## Description of the task
Search the records for "garment". Report every line where it occurs.

Records from a data collection
· · · · ·

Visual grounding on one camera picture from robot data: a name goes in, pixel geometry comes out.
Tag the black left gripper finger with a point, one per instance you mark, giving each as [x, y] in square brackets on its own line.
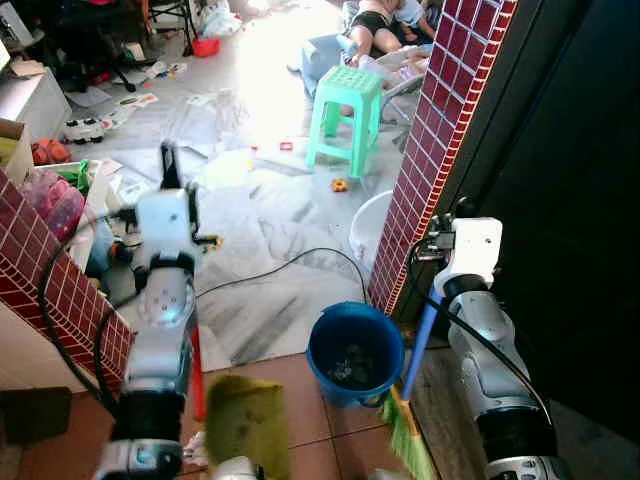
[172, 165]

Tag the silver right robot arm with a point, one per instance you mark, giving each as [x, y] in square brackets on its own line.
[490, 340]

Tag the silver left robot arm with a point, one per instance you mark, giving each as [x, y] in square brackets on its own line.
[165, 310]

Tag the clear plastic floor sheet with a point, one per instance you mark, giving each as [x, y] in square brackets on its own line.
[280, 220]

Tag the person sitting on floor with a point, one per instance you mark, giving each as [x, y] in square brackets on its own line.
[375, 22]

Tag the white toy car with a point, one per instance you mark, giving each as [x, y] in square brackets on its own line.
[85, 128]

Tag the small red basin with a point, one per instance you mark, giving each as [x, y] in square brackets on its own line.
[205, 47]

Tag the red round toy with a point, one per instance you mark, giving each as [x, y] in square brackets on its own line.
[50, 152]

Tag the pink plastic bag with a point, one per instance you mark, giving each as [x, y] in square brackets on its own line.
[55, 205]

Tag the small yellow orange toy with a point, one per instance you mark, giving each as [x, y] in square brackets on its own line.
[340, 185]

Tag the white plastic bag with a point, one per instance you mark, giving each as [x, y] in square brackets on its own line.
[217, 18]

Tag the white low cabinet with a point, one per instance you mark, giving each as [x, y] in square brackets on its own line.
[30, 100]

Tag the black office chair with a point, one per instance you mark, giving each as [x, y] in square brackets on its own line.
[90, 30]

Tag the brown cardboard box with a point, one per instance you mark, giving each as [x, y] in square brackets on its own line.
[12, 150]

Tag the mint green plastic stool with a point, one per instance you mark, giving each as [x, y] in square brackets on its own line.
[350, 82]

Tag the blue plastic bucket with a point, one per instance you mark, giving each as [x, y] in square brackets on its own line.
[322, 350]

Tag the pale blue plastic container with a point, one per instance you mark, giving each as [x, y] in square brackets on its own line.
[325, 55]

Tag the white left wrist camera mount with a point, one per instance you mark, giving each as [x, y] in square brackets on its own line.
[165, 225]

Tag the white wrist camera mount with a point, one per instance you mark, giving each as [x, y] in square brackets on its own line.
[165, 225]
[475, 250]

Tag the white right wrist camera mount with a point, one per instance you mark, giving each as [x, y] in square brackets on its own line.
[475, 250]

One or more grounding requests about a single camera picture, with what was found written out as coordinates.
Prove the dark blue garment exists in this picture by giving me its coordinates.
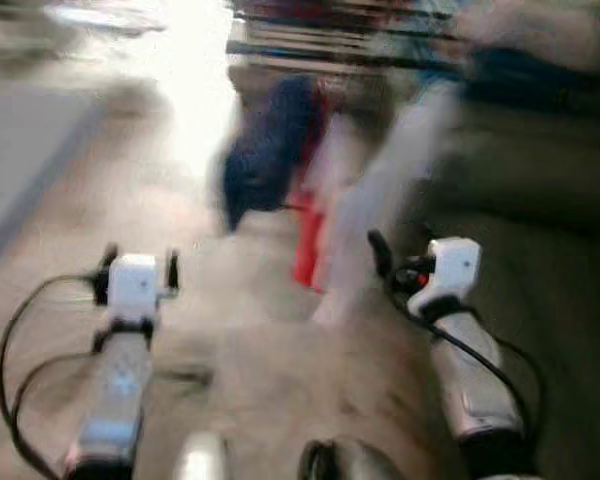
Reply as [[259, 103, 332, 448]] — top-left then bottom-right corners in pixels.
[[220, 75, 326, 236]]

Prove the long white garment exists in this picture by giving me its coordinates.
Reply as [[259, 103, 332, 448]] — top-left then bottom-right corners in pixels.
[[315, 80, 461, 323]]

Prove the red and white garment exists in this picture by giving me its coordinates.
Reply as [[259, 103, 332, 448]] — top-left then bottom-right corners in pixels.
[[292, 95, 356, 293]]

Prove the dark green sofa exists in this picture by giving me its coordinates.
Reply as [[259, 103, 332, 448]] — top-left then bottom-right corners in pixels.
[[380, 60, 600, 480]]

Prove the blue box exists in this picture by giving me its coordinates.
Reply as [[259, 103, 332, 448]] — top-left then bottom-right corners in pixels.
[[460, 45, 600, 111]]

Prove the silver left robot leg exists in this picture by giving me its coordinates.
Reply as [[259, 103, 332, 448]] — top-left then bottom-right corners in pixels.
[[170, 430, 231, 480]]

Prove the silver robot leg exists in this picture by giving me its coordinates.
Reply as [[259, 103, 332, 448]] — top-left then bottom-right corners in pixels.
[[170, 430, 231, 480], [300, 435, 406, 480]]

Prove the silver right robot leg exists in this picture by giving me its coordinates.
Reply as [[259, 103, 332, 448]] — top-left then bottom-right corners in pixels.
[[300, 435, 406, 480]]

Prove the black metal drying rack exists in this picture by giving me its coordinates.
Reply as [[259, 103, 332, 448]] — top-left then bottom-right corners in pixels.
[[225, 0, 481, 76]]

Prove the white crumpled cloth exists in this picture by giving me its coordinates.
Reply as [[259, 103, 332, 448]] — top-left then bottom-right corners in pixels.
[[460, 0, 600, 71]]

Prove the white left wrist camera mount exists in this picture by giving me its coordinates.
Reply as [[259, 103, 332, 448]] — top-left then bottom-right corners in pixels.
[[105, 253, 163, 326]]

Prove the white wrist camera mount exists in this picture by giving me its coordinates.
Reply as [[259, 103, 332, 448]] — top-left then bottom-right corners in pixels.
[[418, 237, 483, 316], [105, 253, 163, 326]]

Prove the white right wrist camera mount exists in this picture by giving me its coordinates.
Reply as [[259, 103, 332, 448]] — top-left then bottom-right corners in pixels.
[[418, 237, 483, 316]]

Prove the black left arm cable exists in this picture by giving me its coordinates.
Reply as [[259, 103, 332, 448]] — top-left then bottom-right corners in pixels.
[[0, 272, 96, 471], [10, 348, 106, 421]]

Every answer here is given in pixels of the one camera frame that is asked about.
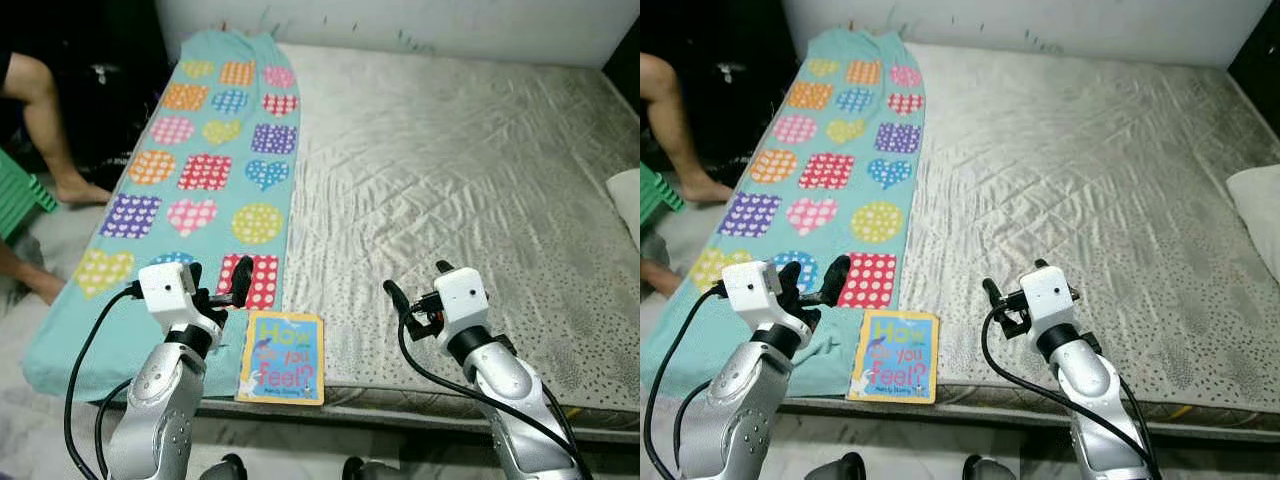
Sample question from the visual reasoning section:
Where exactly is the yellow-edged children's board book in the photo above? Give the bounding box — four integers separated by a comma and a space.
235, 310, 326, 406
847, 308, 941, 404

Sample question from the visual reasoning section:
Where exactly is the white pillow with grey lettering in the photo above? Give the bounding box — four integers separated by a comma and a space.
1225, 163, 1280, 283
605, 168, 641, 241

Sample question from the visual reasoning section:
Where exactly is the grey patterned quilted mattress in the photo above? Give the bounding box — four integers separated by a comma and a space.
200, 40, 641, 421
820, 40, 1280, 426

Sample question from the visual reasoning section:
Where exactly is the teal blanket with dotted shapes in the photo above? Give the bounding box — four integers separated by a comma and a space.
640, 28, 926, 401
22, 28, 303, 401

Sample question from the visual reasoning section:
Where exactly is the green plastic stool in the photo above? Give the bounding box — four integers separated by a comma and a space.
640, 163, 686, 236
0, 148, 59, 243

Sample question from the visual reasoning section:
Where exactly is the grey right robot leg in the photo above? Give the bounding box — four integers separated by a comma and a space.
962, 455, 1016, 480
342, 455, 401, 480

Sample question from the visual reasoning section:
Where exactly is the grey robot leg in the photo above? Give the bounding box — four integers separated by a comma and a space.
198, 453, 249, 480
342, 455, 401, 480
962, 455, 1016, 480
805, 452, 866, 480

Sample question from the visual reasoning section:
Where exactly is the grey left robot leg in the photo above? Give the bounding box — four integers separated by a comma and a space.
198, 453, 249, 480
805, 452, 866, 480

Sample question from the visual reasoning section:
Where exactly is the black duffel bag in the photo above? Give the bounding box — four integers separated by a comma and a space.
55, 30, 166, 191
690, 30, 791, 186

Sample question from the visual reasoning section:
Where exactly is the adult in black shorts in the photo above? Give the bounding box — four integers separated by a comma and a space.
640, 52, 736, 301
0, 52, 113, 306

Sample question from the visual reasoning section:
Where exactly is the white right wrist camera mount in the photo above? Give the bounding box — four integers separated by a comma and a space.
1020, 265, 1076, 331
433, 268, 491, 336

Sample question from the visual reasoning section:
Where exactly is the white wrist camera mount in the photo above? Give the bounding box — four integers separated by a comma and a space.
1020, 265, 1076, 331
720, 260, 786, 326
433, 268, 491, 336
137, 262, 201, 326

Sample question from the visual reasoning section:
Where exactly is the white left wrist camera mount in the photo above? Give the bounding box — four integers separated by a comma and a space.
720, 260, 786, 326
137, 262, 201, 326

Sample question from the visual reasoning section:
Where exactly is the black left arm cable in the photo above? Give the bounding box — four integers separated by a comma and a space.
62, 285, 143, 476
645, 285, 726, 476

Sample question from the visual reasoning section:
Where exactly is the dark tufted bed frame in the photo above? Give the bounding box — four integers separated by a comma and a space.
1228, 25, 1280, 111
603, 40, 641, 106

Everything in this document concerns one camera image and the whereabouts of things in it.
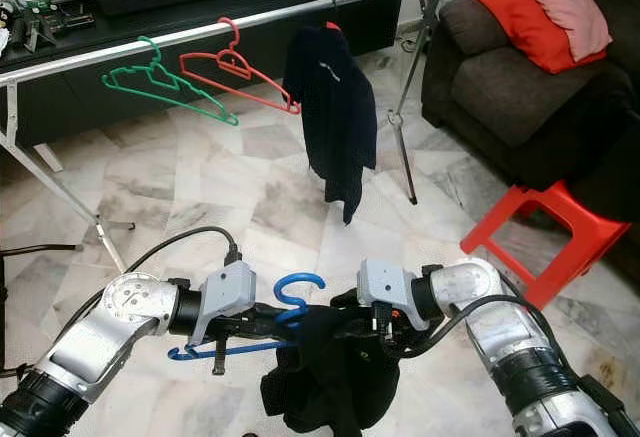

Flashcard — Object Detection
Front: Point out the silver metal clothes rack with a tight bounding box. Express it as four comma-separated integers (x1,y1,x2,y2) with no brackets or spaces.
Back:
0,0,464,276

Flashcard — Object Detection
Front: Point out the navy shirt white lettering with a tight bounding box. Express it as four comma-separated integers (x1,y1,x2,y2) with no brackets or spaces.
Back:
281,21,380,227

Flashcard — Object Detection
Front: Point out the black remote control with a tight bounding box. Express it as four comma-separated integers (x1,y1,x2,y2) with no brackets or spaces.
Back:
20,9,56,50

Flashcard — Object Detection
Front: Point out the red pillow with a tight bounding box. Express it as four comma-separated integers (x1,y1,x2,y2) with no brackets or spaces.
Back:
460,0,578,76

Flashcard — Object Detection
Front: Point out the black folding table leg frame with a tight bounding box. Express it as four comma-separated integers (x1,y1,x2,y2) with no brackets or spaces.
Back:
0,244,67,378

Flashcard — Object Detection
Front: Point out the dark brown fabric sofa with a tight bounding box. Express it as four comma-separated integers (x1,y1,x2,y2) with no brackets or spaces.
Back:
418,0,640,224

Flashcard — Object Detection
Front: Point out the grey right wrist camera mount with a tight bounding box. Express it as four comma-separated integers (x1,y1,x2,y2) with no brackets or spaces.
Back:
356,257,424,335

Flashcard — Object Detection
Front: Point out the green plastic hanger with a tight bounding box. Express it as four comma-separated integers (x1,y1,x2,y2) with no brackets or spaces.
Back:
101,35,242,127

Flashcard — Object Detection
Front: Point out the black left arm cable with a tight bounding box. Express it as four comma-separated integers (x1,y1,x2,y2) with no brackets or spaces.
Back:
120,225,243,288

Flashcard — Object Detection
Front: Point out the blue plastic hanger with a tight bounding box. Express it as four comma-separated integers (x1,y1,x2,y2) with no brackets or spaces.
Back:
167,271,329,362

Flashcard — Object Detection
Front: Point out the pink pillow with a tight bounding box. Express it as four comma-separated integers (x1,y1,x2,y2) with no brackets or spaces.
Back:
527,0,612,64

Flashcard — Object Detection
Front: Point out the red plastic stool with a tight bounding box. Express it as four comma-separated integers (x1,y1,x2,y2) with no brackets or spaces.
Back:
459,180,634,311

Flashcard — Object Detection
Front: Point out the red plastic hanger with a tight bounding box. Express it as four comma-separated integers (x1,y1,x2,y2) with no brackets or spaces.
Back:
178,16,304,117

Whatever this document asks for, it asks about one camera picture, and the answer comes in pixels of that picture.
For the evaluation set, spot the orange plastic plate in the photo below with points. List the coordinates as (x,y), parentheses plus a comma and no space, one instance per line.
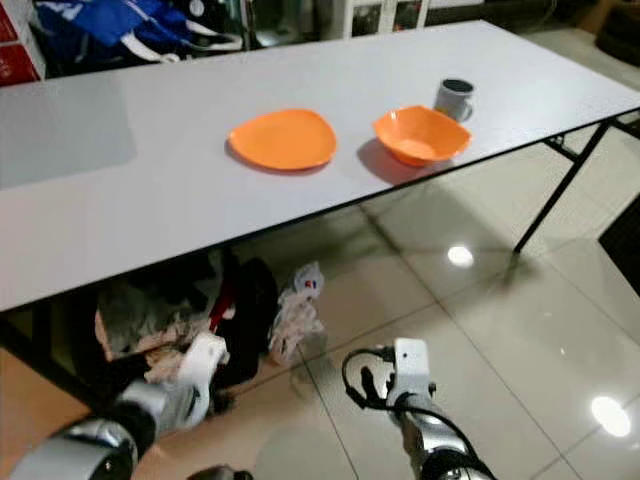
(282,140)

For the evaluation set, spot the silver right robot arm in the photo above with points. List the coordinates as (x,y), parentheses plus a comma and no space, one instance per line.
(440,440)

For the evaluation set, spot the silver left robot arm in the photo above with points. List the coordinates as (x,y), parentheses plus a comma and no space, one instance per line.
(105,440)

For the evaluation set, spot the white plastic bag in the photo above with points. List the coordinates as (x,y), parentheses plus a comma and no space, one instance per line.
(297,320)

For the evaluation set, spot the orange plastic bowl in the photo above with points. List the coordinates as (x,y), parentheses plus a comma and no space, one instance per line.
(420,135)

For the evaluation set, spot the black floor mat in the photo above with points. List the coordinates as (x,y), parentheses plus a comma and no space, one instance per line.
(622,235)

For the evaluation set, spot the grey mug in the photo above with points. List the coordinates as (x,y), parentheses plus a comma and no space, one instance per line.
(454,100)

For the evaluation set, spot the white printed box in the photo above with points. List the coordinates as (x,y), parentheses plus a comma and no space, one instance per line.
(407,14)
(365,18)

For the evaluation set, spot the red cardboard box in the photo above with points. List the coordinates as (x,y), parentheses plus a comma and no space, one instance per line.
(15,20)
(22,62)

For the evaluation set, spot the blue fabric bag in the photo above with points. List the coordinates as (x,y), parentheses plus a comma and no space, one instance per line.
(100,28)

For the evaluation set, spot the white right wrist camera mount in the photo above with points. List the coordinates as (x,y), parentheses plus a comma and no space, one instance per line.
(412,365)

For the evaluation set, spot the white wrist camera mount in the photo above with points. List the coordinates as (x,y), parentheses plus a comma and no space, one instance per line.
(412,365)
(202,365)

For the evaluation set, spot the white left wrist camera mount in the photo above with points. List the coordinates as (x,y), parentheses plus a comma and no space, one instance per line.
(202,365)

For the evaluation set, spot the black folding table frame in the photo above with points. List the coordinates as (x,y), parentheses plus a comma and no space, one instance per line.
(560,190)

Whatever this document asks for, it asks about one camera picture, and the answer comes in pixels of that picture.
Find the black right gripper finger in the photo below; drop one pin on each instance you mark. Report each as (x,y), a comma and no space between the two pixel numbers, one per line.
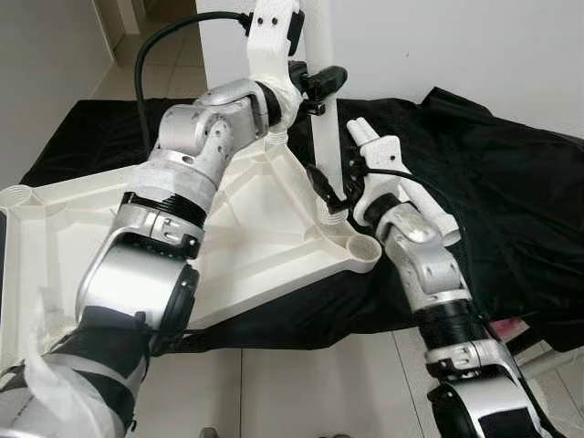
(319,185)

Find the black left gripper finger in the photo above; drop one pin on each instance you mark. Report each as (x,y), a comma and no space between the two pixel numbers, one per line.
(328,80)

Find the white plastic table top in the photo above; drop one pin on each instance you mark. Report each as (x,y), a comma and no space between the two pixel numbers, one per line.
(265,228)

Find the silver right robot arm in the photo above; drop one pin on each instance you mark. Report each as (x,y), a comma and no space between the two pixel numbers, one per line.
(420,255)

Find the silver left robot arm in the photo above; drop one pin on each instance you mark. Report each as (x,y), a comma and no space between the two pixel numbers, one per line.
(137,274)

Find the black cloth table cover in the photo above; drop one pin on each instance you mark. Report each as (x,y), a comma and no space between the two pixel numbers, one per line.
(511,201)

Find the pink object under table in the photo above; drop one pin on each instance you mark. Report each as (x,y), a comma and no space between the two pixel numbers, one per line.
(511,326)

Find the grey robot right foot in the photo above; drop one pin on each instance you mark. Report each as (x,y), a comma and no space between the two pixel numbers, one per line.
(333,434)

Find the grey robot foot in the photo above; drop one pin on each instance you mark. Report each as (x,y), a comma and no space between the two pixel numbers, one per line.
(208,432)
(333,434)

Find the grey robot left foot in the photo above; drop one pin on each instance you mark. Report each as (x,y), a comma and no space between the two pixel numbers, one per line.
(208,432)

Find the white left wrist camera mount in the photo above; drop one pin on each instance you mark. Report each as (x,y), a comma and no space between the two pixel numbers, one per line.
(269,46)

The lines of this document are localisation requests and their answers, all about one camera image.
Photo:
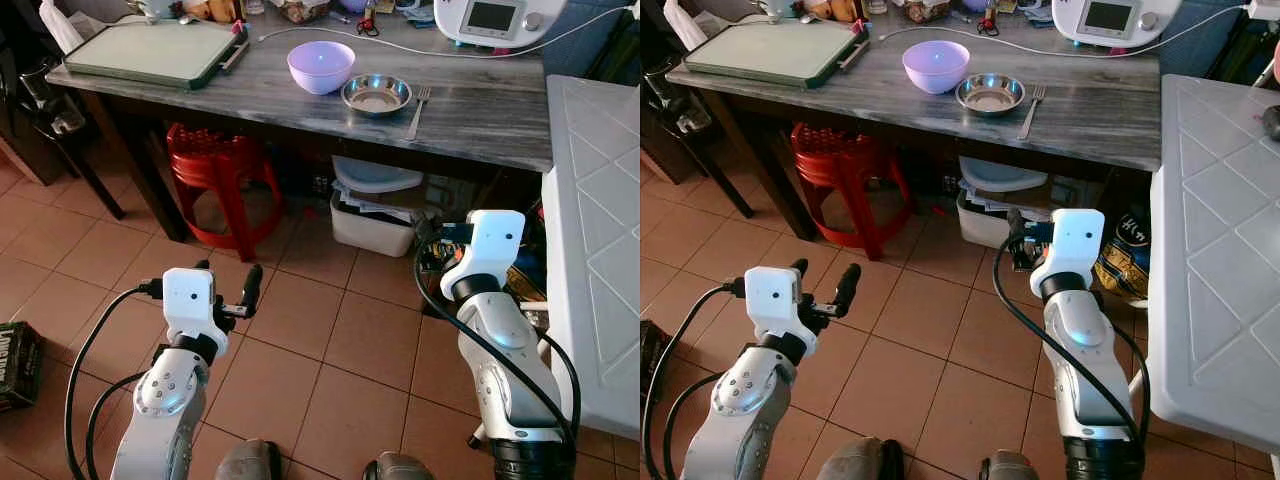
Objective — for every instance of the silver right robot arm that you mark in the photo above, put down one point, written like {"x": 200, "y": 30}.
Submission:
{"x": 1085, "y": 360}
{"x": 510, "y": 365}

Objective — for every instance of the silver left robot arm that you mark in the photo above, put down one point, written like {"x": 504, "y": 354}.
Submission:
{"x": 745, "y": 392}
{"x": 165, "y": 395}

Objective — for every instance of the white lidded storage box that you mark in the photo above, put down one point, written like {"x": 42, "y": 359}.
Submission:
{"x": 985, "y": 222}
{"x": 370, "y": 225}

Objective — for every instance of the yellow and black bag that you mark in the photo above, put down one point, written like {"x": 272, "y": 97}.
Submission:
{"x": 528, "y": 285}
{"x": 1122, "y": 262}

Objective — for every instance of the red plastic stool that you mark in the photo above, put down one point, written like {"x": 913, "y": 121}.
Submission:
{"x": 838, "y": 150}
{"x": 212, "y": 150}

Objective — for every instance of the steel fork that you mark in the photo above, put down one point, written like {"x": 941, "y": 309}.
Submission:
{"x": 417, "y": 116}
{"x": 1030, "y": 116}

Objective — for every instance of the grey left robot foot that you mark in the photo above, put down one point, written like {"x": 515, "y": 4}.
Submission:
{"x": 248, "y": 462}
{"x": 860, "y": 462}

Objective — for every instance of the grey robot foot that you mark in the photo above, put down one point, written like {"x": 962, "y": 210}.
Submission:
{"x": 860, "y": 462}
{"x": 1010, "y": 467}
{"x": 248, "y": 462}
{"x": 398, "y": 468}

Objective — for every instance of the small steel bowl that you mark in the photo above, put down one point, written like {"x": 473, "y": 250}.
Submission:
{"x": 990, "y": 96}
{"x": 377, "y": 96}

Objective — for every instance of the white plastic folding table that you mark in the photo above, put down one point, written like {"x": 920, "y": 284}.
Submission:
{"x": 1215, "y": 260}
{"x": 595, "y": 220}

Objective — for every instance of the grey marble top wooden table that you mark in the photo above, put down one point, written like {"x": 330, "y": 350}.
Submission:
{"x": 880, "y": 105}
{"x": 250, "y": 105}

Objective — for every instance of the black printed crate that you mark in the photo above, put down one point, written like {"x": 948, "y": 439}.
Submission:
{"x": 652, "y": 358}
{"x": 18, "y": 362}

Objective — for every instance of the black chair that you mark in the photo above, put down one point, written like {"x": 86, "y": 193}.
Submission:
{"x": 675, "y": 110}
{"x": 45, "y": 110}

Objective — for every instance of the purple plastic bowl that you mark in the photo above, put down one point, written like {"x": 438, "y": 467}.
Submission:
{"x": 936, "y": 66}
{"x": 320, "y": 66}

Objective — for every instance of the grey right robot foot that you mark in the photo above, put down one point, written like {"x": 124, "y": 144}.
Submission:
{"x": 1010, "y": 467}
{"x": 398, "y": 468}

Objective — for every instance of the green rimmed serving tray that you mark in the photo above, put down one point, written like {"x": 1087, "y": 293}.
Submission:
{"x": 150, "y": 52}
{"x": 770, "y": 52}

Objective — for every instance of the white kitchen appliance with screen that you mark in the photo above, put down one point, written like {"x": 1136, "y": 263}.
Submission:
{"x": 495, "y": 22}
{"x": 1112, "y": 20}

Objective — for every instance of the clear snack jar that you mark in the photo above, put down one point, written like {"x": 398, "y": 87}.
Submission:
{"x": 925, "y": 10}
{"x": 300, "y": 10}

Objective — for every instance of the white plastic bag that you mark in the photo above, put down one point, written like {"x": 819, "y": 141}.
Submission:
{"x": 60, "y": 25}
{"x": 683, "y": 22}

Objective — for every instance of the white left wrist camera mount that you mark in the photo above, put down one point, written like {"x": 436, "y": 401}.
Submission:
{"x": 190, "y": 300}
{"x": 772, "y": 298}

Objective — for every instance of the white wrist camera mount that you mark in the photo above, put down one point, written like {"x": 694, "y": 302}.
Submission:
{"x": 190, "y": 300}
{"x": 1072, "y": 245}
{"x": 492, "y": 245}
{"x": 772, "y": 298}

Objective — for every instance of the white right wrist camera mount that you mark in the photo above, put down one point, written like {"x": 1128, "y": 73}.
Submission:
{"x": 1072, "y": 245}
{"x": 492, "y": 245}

· · · · ·

## Solution to this task
Prove the dark blue garment exists in this picture by giving me its coordinates.
Prove the long white garment exists in this picture by giving me its coordinates.
Prove the red and white garment exists in this picture by giving me its coordinates.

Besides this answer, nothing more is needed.